→ What you are asked to do:
Copy out all lines of the records in which the word "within" appears.

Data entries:
┌────────

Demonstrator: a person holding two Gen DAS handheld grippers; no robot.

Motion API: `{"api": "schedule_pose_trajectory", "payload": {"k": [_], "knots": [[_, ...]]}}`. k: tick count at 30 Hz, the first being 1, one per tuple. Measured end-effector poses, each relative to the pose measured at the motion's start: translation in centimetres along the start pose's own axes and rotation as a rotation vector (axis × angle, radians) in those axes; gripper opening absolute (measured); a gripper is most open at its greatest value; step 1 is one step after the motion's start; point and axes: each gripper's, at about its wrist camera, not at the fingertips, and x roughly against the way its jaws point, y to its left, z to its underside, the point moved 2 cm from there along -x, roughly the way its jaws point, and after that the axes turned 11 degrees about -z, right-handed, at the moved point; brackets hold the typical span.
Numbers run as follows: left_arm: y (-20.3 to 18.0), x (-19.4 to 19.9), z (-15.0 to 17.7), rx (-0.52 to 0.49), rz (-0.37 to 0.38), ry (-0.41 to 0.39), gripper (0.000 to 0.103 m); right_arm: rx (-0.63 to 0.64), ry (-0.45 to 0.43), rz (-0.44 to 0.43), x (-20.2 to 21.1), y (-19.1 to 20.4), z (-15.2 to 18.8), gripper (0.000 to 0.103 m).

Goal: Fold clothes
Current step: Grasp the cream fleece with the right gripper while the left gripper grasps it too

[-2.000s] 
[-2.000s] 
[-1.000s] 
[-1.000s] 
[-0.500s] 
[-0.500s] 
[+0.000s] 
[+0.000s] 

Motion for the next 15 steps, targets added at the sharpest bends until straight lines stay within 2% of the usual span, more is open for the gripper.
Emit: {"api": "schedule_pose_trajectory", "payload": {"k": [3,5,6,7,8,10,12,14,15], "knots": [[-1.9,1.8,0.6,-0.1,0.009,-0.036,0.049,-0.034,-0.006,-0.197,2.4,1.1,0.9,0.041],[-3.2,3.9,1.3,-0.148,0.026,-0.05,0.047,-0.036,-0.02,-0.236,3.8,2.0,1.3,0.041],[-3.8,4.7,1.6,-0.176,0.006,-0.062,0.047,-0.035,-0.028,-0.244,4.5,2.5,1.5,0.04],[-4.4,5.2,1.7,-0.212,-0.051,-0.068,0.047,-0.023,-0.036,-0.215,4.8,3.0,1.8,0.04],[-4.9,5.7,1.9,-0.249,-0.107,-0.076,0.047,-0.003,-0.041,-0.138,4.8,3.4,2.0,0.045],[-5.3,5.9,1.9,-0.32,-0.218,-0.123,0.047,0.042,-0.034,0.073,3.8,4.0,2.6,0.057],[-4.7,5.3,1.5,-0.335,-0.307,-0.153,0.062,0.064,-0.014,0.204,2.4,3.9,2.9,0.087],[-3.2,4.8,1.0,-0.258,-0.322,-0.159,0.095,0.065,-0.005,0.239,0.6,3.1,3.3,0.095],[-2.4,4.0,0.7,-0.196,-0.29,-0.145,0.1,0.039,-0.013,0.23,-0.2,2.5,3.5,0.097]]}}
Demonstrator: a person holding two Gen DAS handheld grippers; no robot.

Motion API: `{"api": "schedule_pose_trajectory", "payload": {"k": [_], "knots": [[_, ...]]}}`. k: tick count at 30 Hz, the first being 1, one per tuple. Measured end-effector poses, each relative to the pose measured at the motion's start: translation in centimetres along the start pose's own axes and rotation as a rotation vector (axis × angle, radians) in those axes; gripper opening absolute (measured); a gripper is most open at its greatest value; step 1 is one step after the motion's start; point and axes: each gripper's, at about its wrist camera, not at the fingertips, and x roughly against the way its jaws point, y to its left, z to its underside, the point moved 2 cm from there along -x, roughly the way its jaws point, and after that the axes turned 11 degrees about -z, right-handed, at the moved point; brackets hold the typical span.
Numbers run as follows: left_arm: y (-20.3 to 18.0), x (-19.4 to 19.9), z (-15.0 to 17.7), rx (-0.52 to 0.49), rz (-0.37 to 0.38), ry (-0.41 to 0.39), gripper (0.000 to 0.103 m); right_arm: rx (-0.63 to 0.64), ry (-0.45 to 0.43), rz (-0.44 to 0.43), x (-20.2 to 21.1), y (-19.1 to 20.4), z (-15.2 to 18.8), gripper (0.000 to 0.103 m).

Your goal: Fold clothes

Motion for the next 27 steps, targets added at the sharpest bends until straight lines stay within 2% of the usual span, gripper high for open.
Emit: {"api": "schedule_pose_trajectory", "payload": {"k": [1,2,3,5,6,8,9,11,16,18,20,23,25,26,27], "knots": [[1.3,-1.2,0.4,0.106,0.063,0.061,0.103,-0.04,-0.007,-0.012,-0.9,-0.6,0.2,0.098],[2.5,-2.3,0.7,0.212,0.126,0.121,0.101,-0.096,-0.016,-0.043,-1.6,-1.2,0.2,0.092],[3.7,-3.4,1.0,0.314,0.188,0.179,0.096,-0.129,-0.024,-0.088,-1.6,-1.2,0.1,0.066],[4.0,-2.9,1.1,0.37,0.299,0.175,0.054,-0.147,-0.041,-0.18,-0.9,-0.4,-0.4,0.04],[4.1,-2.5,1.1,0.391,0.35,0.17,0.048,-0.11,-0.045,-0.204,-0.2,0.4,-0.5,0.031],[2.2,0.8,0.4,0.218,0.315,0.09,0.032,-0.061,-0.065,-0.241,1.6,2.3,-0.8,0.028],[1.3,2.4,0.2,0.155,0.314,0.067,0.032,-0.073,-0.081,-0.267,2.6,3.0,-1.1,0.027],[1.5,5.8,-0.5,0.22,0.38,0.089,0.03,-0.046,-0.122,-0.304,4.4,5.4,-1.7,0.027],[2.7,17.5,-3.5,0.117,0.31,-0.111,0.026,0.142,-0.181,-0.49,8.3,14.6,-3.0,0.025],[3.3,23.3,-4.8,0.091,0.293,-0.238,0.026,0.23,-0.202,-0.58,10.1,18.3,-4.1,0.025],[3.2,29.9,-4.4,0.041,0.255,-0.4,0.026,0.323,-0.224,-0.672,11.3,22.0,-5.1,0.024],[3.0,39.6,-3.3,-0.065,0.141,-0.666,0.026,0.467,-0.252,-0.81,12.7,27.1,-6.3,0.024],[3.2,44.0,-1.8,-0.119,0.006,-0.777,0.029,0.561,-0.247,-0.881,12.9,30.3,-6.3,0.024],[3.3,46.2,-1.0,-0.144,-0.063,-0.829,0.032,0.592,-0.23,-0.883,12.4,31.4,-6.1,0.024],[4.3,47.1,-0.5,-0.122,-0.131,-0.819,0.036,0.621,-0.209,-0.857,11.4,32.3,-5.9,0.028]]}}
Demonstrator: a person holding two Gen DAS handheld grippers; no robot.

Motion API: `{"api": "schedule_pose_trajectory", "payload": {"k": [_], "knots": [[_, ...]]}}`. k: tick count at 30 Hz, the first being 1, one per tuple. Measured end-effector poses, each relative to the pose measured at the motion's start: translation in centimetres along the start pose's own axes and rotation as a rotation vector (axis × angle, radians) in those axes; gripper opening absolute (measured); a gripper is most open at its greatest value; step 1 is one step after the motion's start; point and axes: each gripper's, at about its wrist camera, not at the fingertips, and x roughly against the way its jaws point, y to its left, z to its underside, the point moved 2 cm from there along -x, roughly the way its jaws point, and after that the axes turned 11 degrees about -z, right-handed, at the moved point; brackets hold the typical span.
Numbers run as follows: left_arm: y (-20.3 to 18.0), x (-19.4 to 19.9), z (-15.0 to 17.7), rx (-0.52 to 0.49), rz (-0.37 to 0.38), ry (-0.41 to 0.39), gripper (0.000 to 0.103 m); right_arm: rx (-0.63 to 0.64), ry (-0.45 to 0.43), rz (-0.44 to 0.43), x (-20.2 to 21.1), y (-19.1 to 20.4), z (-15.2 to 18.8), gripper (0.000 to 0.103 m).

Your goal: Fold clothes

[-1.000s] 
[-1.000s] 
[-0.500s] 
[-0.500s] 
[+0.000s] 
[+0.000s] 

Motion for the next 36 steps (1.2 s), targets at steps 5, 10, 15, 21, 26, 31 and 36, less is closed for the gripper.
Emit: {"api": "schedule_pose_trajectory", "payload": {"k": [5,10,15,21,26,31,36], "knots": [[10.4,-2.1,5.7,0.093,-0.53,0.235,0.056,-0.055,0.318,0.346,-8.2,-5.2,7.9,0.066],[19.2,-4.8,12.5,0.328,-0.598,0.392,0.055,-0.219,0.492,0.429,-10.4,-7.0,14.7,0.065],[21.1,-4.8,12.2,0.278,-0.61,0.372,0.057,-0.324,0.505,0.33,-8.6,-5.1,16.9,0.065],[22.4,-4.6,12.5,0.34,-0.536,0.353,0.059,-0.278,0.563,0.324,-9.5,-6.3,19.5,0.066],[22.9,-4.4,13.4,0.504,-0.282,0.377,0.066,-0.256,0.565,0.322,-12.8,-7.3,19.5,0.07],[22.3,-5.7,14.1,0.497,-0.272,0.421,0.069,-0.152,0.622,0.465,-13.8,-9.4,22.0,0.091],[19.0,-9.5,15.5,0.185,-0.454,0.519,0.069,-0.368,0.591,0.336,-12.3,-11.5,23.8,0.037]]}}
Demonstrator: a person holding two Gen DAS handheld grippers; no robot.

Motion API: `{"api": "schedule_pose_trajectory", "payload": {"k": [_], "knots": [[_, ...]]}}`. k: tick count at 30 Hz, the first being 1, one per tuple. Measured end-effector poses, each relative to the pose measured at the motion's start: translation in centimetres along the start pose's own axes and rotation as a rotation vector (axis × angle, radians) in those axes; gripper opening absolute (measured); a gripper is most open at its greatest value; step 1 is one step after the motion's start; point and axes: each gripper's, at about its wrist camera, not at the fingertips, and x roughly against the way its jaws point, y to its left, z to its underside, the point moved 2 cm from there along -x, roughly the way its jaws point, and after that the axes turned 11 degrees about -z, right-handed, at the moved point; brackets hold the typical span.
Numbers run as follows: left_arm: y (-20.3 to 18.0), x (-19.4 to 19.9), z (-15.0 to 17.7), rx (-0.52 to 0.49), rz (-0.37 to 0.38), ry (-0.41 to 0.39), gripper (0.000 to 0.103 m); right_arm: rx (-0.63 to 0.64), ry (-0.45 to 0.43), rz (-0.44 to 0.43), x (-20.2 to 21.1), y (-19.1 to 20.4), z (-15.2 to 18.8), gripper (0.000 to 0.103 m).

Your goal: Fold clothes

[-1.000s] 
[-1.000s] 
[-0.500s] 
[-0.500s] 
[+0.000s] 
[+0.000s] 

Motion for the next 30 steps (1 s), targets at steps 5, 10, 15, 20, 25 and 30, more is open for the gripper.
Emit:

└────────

→ Finished exercise:
Motion for the next 15 steps, targets added at the sharpest bends until straight lines stay within 2% of the usual span, more is open for the gripper.
Motion for the next 27 steps, targets added at the sharpest bends until straight lines stay within 2% of the usual span, gripper high for open.

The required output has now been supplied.